Stored data entries
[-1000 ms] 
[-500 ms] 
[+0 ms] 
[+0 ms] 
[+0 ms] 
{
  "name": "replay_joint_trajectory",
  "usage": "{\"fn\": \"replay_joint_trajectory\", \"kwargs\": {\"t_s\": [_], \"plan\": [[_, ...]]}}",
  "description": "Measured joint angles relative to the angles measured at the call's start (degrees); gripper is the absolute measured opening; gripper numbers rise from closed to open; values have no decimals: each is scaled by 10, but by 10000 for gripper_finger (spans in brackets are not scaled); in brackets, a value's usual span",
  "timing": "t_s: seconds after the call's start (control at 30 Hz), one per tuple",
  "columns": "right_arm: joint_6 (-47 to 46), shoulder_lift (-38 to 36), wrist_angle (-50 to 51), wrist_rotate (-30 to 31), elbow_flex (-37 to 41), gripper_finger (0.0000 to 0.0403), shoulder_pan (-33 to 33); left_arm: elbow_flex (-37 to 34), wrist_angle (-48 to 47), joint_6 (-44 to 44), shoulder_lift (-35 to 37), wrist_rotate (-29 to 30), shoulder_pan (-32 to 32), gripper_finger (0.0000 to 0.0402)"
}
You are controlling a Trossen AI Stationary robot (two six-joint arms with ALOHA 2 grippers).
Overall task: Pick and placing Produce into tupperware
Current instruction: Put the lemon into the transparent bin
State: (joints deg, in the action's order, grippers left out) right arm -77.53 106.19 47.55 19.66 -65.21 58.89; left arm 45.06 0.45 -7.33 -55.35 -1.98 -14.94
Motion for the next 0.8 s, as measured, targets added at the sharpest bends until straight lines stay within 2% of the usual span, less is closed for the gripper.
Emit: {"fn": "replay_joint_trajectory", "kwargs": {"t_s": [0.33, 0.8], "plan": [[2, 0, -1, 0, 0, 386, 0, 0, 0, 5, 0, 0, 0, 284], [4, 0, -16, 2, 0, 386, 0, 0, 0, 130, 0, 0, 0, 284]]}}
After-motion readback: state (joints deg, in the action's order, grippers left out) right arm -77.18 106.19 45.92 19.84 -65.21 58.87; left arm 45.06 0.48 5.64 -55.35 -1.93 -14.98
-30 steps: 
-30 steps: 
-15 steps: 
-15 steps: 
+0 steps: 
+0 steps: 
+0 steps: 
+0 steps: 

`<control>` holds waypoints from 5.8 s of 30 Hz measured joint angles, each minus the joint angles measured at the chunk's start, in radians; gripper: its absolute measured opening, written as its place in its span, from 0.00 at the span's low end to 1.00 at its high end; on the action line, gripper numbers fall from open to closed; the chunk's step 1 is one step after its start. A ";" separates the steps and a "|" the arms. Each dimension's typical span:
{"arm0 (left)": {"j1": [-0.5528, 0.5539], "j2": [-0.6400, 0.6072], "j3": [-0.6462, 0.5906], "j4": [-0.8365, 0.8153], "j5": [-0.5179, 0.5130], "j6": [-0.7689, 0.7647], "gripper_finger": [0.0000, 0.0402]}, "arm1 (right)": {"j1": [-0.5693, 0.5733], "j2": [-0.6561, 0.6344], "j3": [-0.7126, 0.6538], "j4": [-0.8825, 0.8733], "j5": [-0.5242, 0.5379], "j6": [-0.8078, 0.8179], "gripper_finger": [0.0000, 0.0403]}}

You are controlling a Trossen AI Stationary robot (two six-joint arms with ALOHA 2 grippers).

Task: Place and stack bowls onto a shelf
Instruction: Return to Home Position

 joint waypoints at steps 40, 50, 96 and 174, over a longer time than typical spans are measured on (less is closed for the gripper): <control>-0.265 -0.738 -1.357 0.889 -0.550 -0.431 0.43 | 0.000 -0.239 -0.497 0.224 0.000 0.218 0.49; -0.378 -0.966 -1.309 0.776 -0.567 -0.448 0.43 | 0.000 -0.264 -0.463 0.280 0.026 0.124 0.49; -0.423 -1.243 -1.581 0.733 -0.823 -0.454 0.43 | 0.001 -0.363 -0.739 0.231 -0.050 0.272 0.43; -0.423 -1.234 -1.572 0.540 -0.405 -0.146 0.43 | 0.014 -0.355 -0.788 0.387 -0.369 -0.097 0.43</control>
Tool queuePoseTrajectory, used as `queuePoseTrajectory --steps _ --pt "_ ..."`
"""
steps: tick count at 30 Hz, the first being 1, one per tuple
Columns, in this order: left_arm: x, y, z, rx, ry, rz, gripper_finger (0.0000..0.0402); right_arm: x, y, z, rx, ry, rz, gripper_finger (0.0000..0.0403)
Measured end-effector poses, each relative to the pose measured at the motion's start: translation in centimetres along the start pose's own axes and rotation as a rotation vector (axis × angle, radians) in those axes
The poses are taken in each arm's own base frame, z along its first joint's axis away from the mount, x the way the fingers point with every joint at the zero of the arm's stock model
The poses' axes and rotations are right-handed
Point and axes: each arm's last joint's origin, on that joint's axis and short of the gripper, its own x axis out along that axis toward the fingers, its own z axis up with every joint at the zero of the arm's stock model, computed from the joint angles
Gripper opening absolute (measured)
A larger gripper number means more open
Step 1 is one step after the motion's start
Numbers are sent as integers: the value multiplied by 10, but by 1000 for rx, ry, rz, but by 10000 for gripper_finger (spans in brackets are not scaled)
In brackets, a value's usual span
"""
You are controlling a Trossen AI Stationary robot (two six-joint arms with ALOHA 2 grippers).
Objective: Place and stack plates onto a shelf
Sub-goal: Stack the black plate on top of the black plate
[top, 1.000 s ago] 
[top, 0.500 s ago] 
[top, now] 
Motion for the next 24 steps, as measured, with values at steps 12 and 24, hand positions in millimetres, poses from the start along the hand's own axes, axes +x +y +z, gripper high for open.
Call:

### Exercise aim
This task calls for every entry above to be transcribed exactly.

### Answer for the task
[-1000 ms] 
[-500 ms] 
[+0 ms] 
[+0 ms] 
[+0 ms] 
{
  "name": "replay_joint_trajectory",
  "usage": "{\"fn\": \"replay_joint_trajectory\", \"kwargs\": {\"t_s\": [_], \"plan\": [[_, ...]]}}",
  "description": "Measured joint angles relative to the angles measured at the call's start (degrees); gripper is the absolute measured opening; gripper numbers rise from closed to open; values have no decimals: each is scaled by 10, but by 10000 for gripper_finger (spans in brackets are not scaled); in brackets, a value's usual span",
  "timing": "t_s: seconds after the call's start (control at 30 Hz), one per tuple",
  "columns": "right_arm: joint_6 (-47 to 46), shoulder_lift (-38 to 36), wrist_angle (-50 to 51), wrist_rotate (-30 to 31), elbow_flex (-37 to 41), gripper_finger (0.0000 to 0.0403), shoulder_pan (-33 to 33); left_arm: elbow_flex (-37 to 34), wrist_angle (-48 to 47), joint_6 (-44 to 44), shoulder_lift (-35 to 37), wrist_rotate (-29 to 30), shoulder_pan (-32 to 32), gripper_finger (0.0000 to 0.0402)"
}
You are controlling a Trossen AI Stationary robot (two six-joint arms with ALOHA 2 grippers).
Overall task: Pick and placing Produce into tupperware
Current instruction: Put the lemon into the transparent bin
State: (joints deg, in the action's order, grippers left out) right arm -77.53 106.19 47.55 19.66 -65.21 58.89; left arm 45.06 0.45 -7.33 -55.35 -1.98 -14.94
Motion for the next 0.8 s, as measured, targets added at the sharpest bends until straight lines stay within 2% of the usual span, less is closed for the gripper.
Emit: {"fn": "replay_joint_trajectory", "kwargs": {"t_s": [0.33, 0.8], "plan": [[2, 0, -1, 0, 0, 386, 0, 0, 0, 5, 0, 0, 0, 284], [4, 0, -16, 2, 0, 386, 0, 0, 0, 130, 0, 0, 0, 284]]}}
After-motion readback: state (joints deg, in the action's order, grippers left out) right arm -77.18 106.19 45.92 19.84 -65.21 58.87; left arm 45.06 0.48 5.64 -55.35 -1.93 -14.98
-30 steps: 
-30 steps: 
-15 steps: 
-15 steps: 
+0 steps: 
+0 steps: 
+0 steps: 
+0 steps: 

`<control>` holds waypoints from 5.8 s of 30 Hz measured joint angles, each minus the joint angles measured at the chunk's start, in radians; gripper: its absolute measured opening, written as its place in its span, from 0.00 at the span's low end to 1.00 at its high end; on the action line, gripper numbers fall from open to closed; the chunk's step 1 is one step after its start. A ";" separates the steps and a "|" the arms. Each dimension's typical span:
{"arm0 (left)": {"j1": [-0.5528, 0.5539], "j2": [-0.6400, 0.6072], "j3": [-0.6462, 0.5906], "j4": [-0.8365, 0.8153], "j5": [-0.5179, 0.5130], "j6": [-0.7689, 0.7647], "gripper_finger": [0.0000, 0.0402]}, "arm1 (right)": {"j1": [-0.5693, 0.5733], "j2": [-0.6561, 0.6344], "j3": [-0.7126, 0.6538], "j4": [-0.8825, 0.8733], "j5": [-0.5242, 0.5379], "j6": [-0.8078, 0.8179], "gripper_finger": [0.0000, 0.0403]}}

You are controlling a Trossen AI Stationary robot (two six-joint arms with ALOHA 2 grippers).

Task: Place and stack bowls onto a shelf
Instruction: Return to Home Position

 joint waypoints at steps 40, 50, 96 and 174, over a longer time than typical spans are measured on (less is closed for the gripper): <control>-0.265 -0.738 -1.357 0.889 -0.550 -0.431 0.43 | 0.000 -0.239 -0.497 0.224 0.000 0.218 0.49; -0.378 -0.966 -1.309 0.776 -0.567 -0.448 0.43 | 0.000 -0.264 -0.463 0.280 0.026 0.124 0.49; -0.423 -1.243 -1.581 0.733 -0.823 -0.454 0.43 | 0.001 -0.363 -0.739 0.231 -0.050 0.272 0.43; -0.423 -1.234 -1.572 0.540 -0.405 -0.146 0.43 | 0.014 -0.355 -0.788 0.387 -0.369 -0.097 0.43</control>
Tool queuePoseTrajectory, used as `queuePoseTrajectory --steps _ --pt "_ ..."`
"""
steps: tick count at 30 Hz, the first being 1, one per tuple
Columns, in this order: left_arm: x, y, z, rx, ry, rz, gripper_finger (0.0000..0.0402); right_arm: x, y, z, rx, ry, rz, gripper_finger (0.0000..0.0403)
Measured end-effector poses, each relative to the pose measured at the motion's start: translation in centimetres along the start pose's own axes and rotation as a rotation vector (axis × angle, radians) in those axes
The poses are taken in each arm's own base frame, z along its first joint's axis away from the mount, x the way the fingers point with every joint at the zero of the arm's stock model
The poses' axes and rotations are right-handed
Point and axes: each arm's last joint's origin, on that joint's axis and short of the gripper, its own x axis out along that axis toward the fingers, its own z axis up with every joint at the zero of the arm's stock model, computed from the joint angles
Gripper opening absolute (measured)
A larger gripper number means more open
Step 1 is one step after the motion's start
Numbers are sent as integers: the value multiplied by 10, but by 1000 for rx, ry, rz, but by 10000 for gripper_finger (spans in brackets are not scaled)
In brackets, a value's usual span
"""
You are controlling a Trossen AI Stationary robot (two six-joint arms with ALOHA 2 grippers).
Objective: Place and stack plates onto a shelf
Sub-goal: Stack the black plate on top of the black plate
[top, 1.000 s ago] 
[top, 0.500 s ago] 
[top, now] 
Motion for the next 24 steps, as measured, with values at steps 12 and 24, hand positions in millimetres, poses from the start along the hand's own axes, axes +x +y +z, gripper high for open.
Call:

Nothing more belongs to this answer.